We have now run into an obstacle that the subcommittee can create – and which it can remove at any time.
Some of the information requested from Live Nation is highly sensitive customer information about artists, venues and others with whom we do business. It deals with clearly confidential topics, such as how much money artists make on their tours, which in any other government investigation would be produced under binding confidentiality protections to prevent abuse. Indeed, in other investigations Live Nation has produced the same or similar information subject to confidentiality protections without objection.
We have repeatedly told the subcommittee that we would produce such information with normal confidentiality protections — nothing greater than other branches of the federal government routinely provide — but not without them. The subcommittee has refused to provide any confidentiality protections whatsoever. This has led to an impasse that left us with no procedural option but to decline to provide the confidential third party information at issue.
The subcommittee responded by issuing a subpoena, which was expected. Only in a subpoena can Live Nation assert its rights to protect the confidentiality of this information.
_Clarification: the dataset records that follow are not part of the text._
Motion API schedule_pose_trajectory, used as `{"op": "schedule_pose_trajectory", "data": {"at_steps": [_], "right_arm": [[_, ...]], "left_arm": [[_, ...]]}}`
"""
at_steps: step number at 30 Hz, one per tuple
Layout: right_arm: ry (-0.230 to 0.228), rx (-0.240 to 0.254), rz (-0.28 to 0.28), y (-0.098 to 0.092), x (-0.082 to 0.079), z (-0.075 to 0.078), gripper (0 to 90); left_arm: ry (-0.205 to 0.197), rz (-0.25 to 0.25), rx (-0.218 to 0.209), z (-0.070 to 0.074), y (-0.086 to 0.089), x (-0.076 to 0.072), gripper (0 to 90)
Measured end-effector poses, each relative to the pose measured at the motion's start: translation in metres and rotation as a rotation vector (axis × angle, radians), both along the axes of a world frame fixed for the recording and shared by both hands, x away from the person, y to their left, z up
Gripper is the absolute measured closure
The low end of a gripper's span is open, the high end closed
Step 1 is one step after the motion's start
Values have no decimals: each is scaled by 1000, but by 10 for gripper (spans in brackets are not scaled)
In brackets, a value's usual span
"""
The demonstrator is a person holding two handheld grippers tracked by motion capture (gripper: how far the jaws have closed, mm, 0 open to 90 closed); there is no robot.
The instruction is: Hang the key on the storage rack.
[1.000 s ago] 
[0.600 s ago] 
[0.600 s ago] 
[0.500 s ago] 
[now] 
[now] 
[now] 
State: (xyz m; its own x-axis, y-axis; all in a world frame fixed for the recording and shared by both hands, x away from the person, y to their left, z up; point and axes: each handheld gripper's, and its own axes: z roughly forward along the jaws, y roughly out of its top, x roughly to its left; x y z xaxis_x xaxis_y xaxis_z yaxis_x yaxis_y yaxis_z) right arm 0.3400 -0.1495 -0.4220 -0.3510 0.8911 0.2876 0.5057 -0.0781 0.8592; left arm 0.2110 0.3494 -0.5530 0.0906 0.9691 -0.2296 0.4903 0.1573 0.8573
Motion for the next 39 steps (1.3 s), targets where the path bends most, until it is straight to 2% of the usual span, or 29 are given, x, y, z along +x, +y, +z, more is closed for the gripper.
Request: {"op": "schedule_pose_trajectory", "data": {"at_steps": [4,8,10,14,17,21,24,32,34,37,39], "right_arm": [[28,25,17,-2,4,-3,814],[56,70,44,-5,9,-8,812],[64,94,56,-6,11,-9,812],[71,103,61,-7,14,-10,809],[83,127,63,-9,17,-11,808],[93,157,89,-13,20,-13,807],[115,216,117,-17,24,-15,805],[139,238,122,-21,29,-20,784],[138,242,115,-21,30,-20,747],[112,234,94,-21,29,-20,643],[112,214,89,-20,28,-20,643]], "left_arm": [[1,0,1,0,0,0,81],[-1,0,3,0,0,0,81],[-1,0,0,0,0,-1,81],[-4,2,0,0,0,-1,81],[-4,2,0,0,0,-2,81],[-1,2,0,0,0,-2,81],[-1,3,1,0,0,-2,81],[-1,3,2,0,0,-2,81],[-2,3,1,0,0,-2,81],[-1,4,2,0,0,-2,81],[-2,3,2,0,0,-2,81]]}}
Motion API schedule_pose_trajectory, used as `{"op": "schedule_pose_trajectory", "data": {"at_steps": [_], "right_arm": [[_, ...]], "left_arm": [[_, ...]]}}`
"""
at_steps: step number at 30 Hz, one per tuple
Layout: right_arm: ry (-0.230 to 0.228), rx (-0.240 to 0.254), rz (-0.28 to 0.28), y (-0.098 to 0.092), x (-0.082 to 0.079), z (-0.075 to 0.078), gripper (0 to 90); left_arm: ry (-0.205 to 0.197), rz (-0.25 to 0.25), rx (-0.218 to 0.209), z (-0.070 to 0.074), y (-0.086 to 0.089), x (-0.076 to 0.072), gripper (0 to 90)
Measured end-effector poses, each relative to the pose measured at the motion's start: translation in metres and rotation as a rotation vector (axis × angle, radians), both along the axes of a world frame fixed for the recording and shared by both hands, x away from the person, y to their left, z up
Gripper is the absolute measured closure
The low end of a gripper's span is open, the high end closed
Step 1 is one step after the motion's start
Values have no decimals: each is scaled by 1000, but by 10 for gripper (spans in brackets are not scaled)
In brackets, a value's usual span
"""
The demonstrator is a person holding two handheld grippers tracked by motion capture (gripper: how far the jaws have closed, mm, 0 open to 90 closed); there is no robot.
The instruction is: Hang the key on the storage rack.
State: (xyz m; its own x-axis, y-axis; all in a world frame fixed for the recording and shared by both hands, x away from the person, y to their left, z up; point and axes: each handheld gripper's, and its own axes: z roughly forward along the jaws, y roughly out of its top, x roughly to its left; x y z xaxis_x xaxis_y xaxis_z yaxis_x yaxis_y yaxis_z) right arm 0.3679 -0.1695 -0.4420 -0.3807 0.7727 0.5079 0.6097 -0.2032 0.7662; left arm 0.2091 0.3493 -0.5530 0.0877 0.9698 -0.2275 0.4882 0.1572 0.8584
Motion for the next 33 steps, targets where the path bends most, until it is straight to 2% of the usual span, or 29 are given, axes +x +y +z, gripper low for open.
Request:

While the subpoena is an unnecessary drain on taxpayer resources, we have been and continue to be prepared to work with the subcommittee to address any legitimate investigative need the way government agencies do every day with countless other subpoena recipients: using standard procedures to prevent abuse. of confidential information.
Our limit in this process – which the subcommittee chair has chosen to call stonewalling – is simply that we value our artist relationships and the interests of other stakeholders we work with too much to betray their trust by releasing their information without adequate protection.